Since you're both of the new verification functions you're adding are
"parent" variants, that acquire a ShareLock to block concurrent
modifications and concurrent VACUUM?

* Oh wait, they don't use a ShareLock at all -- they use an
AccessShareLock. This means that there are significant inconsistencies
with the verify_nbtree.c scheme.

I now realize that gist_index_parent_check() and
gin_index_parent_check() are actually much closer to bt_index_check()
than to bt_index_parent_check(). I think that you should stick with
the convention of using the word "parent" whenever we'll need a
ShareLock, and omitting "parent" whenever we will only require an
AccessShareLock. I'm not sure if that means that you should change the
lock strength or change the name of the functions. I am sure that you
should follow the general convention that we have already.

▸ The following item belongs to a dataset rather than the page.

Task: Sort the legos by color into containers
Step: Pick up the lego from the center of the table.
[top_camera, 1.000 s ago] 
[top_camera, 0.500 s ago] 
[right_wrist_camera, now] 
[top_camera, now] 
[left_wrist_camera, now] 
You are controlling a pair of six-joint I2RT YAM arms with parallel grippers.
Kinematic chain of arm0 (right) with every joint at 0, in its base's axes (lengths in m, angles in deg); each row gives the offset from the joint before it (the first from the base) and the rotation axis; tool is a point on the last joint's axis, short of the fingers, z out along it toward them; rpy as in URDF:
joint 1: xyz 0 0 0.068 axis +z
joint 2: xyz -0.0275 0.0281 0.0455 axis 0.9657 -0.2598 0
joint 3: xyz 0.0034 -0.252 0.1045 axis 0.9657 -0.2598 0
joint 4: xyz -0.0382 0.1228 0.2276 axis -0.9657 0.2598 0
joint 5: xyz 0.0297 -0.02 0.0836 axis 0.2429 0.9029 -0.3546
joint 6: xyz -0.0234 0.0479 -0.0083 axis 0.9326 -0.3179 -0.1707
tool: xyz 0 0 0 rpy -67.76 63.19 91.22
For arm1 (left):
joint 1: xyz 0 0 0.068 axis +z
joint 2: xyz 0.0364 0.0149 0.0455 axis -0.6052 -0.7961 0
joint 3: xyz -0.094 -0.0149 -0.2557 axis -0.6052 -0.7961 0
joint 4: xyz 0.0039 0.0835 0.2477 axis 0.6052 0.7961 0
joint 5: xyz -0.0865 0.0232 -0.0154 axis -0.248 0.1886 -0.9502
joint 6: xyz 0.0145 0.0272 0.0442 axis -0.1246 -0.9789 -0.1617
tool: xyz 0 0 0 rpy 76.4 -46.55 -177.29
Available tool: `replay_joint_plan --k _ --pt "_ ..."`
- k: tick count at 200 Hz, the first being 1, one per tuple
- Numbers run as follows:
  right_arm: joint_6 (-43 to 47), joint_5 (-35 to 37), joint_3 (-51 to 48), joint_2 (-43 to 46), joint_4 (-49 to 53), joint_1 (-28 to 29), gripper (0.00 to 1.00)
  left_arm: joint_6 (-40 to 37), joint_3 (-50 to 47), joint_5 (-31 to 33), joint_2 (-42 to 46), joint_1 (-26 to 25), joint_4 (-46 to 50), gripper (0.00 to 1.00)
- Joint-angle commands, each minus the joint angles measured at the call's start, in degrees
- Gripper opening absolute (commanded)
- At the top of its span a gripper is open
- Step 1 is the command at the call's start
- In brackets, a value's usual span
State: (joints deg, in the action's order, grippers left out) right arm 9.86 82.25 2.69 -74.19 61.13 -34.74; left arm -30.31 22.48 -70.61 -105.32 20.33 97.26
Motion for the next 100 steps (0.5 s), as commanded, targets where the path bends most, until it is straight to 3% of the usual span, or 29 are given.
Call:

I feel rather pessimistic about our ability to get all the details
right with GIN. Frankly I have serious doubts that GIN itself gets
everything right, which makes our task just about impossible. The GIN
README did gain a "Concurrency" section in 2019, at my behest, but in
general the locking protocols are still chronically under-documented,
and have been revised in various ways as a response to bugs. So at
least in the case of GIN, we really need amcheck coverage, but should
take a very conservative approach.

With GIN I think that we need to make the most modest possible
assumptions about concurrency, by using a ShareLock. Without that, I
think that we can have very little confidence in the verification
checks -- the concurrency rules are just too complicated right now.
Maybe it will be possible in the future, but right now I'd rather not
try that. I find it very difficult to figure out the GIN locking
protocol, even for things that seem like they should be quite
straightforward. This situation would be totally unthinkable in
nbtree, and perhaps with GiST.

* Why does the GIN patch change a comment in contrib/amcheck/amcheck.c?

* There is no pg_amcheck patch here, but I think that there should be,
since that is now the preferred and recommended way to run amcheck in
general.

We could probably do something very similar to what is already there
for nbtree. Maybe it would make sense to change --heapallindexed and
--parent-check so that they call your parent check functions for GiST
and GIN -- though the locking/naming situation must be resolved before
we decide what to do here, for pg_amcheck.